== Activity ==
Start at the first line of the material. Repeat each line exactly through the one containing "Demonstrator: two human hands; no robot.", then stop.
====== Source data
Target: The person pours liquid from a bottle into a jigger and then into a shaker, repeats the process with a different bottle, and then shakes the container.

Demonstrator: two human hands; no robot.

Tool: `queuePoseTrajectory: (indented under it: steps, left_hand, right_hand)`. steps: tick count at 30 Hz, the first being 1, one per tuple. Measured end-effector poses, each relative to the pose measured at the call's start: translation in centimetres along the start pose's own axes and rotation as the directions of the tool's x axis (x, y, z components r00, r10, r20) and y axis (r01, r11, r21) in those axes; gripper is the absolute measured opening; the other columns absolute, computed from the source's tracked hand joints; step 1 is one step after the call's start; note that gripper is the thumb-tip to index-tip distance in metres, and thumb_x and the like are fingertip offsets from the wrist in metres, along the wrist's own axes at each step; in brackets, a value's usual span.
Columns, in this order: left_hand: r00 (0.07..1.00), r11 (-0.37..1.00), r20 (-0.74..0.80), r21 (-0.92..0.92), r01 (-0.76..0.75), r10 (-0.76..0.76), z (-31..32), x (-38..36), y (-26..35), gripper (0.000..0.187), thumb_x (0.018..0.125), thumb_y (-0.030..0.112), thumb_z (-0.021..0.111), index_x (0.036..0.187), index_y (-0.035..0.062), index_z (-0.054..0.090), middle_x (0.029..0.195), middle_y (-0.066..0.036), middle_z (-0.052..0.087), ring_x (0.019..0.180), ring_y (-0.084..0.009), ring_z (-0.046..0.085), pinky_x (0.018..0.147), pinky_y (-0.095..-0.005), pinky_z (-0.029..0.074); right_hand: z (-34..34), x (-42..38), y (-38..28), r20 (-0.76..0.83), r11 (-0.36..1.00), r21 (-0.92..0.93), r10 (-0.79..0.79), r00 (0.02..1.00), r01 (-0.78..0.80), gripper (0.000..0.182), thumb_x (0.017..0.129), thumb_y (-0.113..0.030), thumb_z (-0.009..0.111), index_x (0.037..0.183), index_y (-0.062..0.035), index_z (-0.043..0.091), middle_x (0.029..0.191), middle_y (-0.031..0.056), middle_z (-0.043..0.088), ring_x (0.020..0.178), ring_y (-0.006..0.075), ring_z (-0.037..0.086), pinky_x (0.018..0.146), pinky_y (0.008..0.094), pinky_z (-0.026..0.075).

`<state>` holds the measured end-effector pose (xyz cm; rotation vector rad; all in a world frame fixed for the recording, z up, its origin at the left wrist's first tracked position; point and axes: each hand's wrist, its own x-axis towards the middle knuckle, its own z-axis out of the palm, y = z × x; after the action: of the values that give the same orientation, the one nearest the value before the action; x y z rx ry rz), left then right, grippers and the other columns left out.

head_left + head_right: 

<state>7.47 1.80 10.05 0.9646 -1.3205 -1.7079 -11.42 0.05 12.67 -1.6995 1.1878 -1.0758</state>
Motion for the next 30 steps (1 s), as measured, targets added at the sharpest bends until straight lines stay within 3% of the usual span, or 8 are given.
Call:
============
== Exercise solution ==
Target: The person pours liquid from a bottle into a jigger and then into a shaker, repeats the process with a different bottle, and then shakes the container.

Demonstrator: two human hands; no robot.

The answer has been fully stated.